The Supreme Court has declined to say whether an opinion “inadvertently” posted and then quickly removed from its website on Wednesday in a high-profile Idaho abortion case represents its final decision.
“The opinion in Moyle v. United States, No. 23-726, and Idaho v. United States, No. 23-727, has not been released,” Patricia McCabe, the public information officer for the Supreme Court, said in a statement.
“The Court’s Publications Unit inadvertently and briefly uploaded a document to the Court’s website. The Court’s opinion in these cases will be issued in due course.”
The opinion related to consolidated appeaks in Moyle v US and US v Idaho, which concerned the ability of doctors to provide abortions in the case of medical emergencies.
The accidental opinion, by a 6-to-3 majority, found the appeal shouldn’t have been taken up in the first place, effectively reinstating a lower court ruling allowing hospitals in Idaho to provide abortions in medical emergencies.
The justices did not offer a wider ruling on Idaho’s 2022 abortion ban, which criminalizes the procedure except in the case of a vaguely worded exception for doctors providing abortions to protect the life of a pregnant person.
Justices Thomas, Alito, and Gorsuch were in the dissent.
Abortion advocates said even if the draft opinion represents the high court’s final verdict, it’s not an overall victory for reproductive rights.
“The abortion bans that are putting people’s lives on the line in the first place will continue to remain on the books,” Reproductive Freedom for All CEO Mini Timmaraju told CNN.

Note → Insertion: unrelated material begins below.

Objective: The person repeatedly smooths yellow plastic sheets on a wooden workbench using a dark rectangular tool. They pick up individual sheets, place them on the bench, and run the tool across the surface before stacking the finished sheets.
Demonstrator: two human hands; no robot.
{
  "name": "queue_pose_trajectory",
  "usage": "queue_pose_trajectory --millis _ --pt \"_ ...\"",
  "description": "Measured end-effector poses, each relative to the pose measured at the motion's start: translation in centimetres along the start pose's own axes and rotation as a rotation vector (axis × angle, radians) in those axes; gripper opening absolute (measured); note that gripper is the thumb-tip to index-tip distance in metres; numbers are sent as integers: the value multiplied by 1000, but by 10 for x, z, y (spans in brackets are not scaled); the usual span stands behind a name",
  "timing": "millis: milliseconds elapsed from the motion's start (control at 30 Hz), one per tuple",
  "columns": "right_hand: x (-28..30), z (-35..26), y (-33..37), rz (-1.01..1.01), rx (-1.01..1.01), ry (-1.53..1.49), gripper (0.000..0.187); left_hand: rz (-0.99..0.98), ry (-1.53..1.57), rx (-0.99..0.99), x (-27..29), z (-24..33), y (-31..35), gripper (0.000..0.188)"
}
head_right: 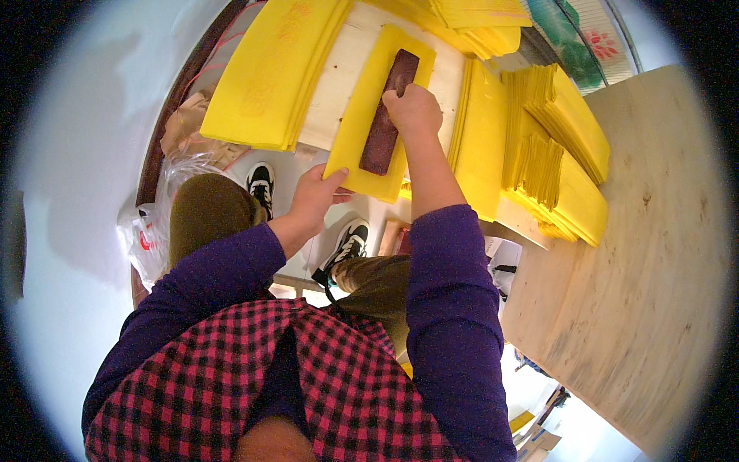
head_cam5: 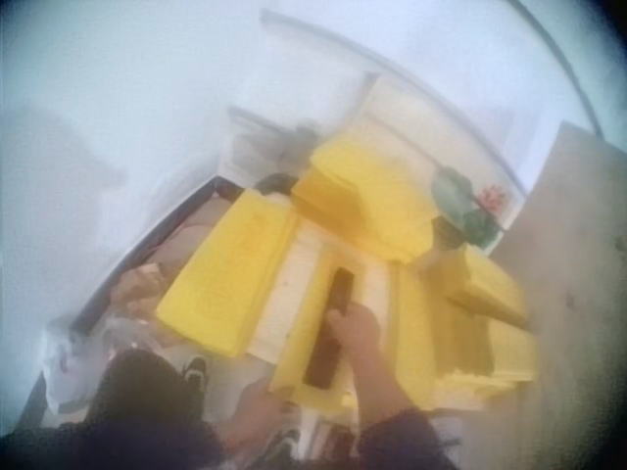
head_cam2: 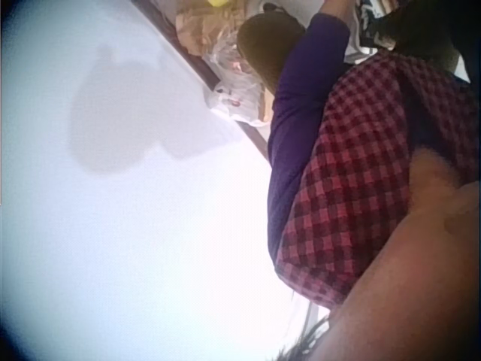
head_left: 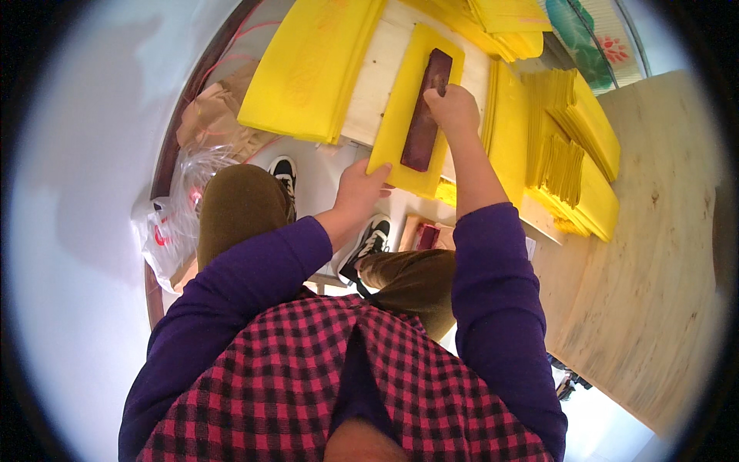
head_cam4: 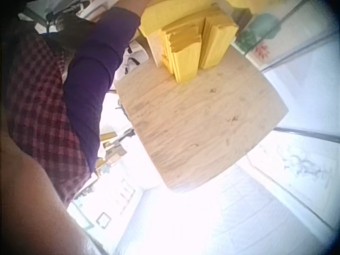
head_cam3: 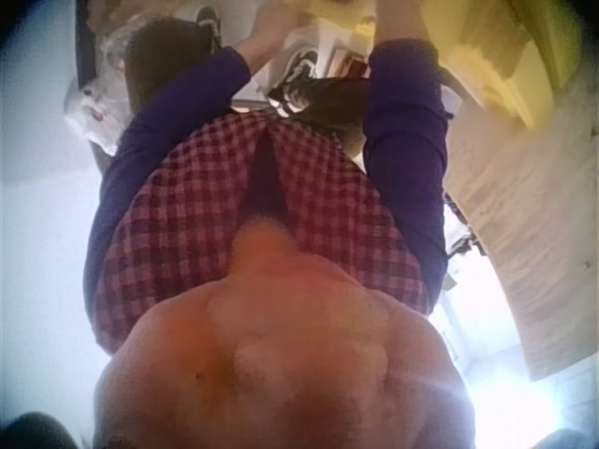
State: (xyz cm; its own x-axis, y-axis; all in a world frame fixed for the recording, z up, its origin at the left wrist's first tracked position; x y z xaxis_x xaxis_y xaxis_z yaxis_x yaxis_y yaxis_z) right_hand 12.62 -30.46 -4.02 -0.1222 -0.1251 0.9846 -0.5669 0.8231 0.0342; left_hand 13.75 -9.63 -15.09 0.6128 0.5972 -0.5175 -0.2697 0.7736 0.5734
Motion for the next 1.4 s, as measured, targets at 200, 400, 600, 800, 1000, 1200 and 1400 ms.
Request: queue_pose_trajectory --millis 200,400,600,800,1000,1200,1400 --pt "2 4 2 78 16 -41 40 -29 -1 -19 -1 4 -3 21" --pt "42 35 30 225 9 -493 34 -25 -15 -28 2 4 -2 21" --pt "71 77 108 465 -71 -860 23 -80 -57 -53 -7 23 7 23" --pt "49 86 167 549 -70 -1179 20 -71 -198 -50 -19 51 0 24" --pt "28 98 176 544 24 -1339 18 -146 -413 -44 -43 82 -51 25" --pt "14 115 173 518 -5 -1334 18 -295 -1051 -567 -72 119 -117 25" --pt "19 119 178 524 30 -1258 18 -53 -584 -151 -54 151 -87 27"
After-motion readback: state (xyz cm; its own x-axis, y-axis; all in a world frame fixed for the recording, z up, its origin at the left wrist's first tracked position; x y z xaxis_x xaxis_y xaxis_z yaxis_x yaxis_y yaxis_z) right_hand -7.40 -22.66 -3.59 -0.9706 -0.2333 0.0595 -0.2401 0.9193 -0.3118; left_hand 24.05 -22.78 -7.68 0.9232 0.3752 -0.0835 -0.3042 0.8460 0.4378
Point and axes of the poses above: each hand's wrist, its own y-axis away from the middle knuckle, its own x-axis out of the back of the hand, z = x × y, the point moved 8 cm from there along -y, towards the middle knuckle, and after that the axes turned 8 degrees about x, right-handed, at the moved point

The issue remains a live one in US courts.
In Texas, a challenge to the state’s strict abortion ban, seeking to expand the scope of medical exemptions, has been working its way through trial and appelate courts.
The Idaho decision incident is the latest in a troubled season for the Supreme Court.

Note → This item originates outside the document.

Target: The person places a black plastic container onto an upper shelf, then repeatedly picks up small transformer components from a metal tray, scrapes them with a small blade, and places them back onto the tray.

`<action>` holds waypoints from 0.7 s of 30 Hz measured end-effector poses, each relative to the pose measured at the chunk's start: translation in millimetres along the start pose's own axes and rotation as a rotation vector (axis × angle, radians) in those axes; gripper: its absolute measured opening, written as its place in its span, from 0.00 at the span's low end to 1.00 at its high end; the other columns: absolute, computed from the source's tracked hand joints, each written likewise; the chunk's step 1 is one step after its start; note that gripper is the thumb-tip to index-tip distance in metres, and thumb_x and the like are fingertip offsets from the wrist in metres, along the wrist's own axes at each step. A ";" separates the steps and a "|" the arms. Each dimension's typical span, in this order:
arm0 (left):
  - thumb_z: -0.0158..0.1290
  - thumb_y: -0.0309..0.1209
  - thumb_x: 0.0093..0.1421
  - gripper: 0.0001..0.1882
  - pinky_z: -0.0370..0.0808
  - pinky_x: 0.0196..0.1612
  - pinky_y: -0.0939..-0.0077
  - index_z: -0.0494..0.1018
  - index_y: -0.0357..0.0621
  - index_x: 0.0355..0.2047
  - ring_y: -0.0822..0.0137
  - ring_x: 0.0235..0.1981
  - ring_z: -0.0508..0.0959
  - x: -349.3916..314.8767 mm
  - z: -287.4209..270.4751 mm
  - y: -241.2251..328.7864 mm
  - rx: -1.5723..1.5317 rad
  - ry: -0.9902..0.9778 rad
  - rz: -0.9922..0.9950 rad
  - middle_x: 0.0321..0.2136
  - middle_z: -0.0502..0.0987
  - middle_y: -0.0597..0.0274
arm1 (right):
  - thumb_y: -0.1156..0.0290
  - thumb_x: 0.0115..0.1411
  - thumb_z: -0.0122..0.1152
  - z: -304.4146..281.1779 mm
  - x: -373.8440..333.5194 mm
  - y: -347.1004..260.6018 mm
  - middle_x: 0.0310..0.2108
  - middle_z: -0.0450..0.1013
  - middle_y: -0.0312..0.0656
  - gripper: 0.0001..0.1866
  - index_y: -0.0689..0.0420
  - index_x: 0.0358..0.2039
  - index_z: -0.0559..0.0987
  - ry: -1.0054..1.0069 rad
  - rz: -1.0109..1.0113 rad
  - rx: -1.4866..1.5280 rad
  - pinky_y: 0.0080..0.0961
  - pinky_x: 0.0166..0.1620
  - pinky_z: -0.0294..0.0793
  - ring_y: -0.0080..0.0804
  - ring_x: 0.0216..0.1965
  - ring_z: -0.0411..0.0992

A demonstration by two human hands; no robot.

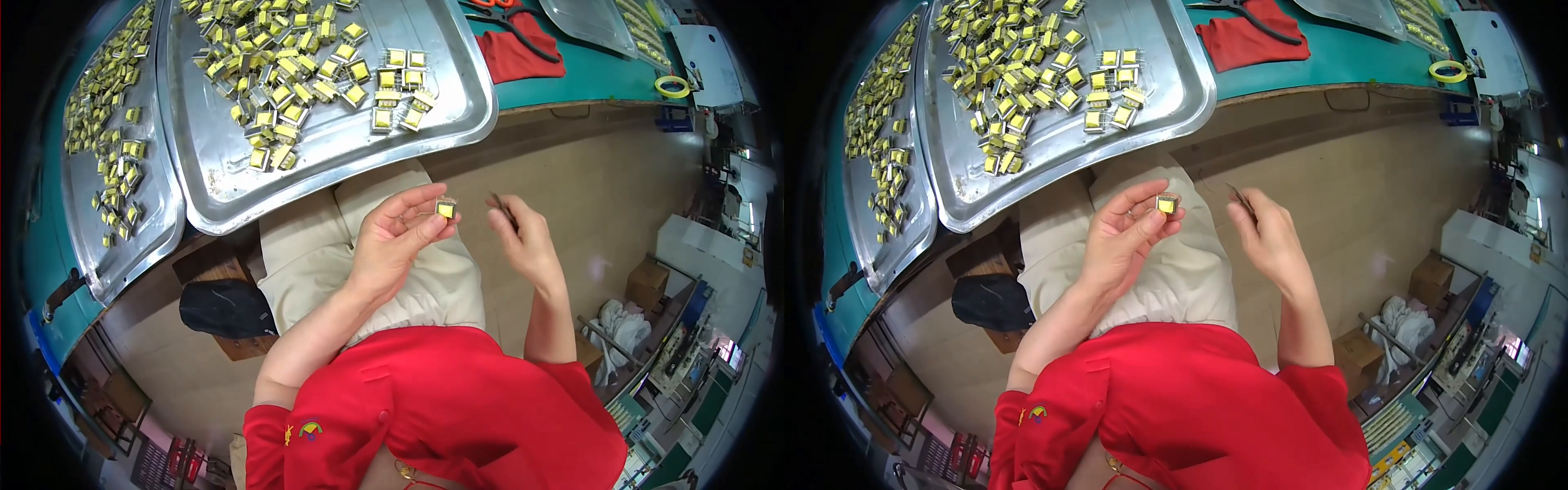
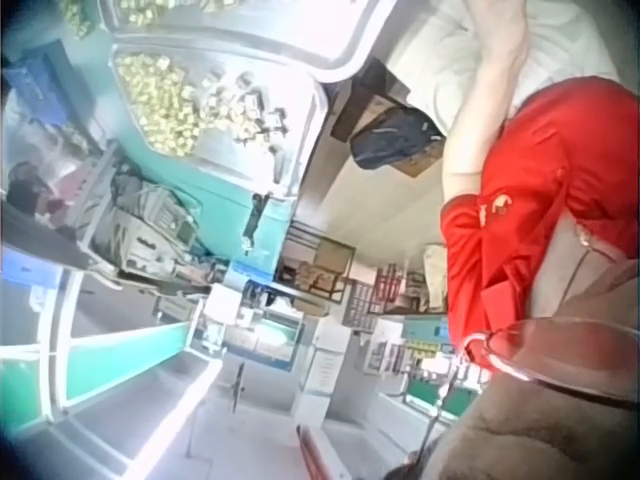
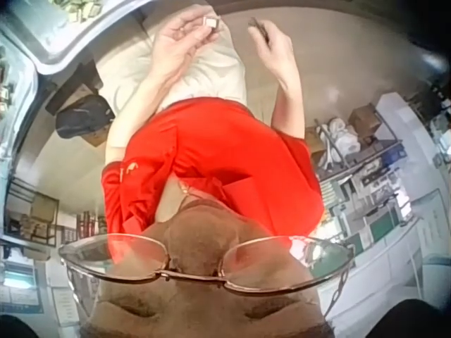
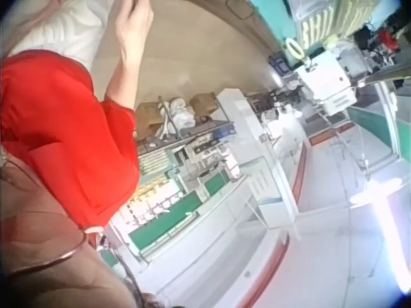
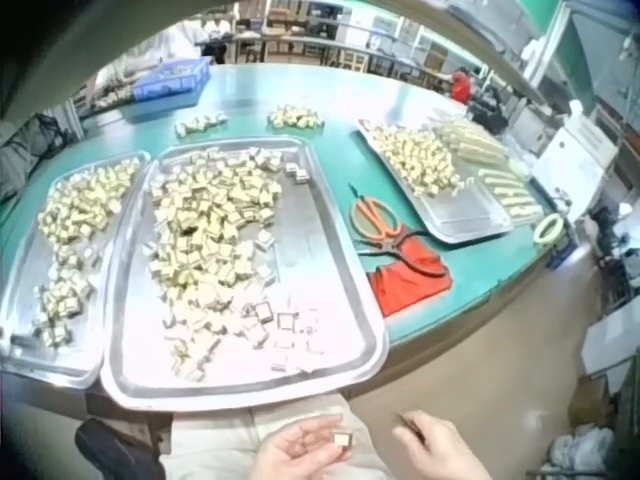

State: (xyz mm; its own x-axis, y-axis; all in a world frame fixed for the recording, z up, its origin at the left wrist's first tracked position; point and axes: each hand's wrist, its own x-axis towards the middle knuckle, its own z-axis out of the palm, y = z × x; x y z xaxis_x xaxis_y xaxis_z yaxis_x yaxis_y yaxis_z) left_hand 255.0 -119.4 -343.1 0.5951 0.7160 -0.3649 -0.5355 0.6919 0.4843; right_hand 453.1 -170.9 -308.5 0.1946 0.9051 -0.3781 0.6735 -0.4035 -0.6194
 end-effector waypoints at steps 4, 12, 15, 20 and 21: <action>0.51 0.20 0.58 0.18 0.75 0.45 0.76 0.67 0.35 0.50 0.69 0.41 0.77 0.2 0.2 -3.2 0.018 -0.003 -0.011 0.40 0.76 0.58 | 0.71 0.60 0.54 4.4 -1.7 -15.4 0.21 0.70 0.39 0.09 0.65 0.35 0.74 0.288 -0.258 0.105 0.19 0.25 0.64 0.23 0.20 0.64; 0.52 0.19 0.57 0.17 0.77 0.44 0.75 0.69 0.35 0.48 0.68 0.40 0.77 -2.1 -1.0 -7.3 0.131 -0.019 0.054 0.40 0.77 0.58 | 0.63 0.59 0.56 4.8 0.3 -37.1 0.20 0.68 0.41 0.13 0.60 0.26 0.72 0.290 -0.531 -0.284 0.28 0.21 0.65 0.38 0.18 0.66; 0.52 0.18 0.56 0.17 0.77 0.44 0.76 0.69 0.35 0.47 0.69 0.40 0.78 -2.3 -1.4 -7.3 0.144 -0.028 0.065 0.39 0.77 0.57 | 0.60 0.58 0.57 8.5 2.0 -36.8 0.19 0.67 0.40 0.15 0.59 0.25 0.72 0.314 -0.577 -0.315 0.29 0.20 0.64 0.38 0.17 0.66; 0.55 0.19 0.55 0.17 0.74 0.43 0.81 0.70 0.35 0.46 0.73 0.38 0.77 -2.8 0.8 -5.8 0.172 -0.013 0.082 0.36 0.77 0.60 | 0.59 0.57 0.57 8.6 -0.1 -38.5 0.18 0.66 0.40 0.15 0.57 0.23 0.72 0.299 -0.535 -0.394 0.30 0.19 0.62 0.39 0.17 0.65; 0.55 0.19 0.55 0.17 0.74 0.43 0.81 0.70 0.35 0.46 0.73 0.38 0.77 -3.0 0.7 -5.7 0.171 -0.013 0.081 0.36 0.77 0.60 | 0.59 0.57 0.57 8.3 -0.7 -39.2 0.18 0.66 0.40 0.15 0.57 0.23 0.72 0.299 -0.534 -0.395 0.30 0.19 0.62 0.39 0.17 0.65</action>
State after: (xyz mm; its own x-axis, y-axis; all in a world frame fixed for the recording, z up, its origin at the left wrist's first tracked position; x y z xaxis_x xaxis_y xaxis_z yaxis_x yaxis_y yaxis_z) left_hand 256.7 -125.6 -344.2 0.5622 0.7670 -0.3093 -0.4730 0.6051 0.6404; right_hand 420.7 -156.8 -289.6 -0.0838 0.9859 0.1451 0.9271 0.1305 -0.3513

In 2022, Politico obtained a draft version of the court’s eventual decision to overturn Roe v Wade’s constitutional guarantees of a right to an abortion, an unprecedented leak from an institution that prides itself on norms of confidentiality.
The court has also been dogged in recent years with allegations that the justices, in particular Clarence Thomas, have accepted innappropriate, high-priced gifts and favors from political activists.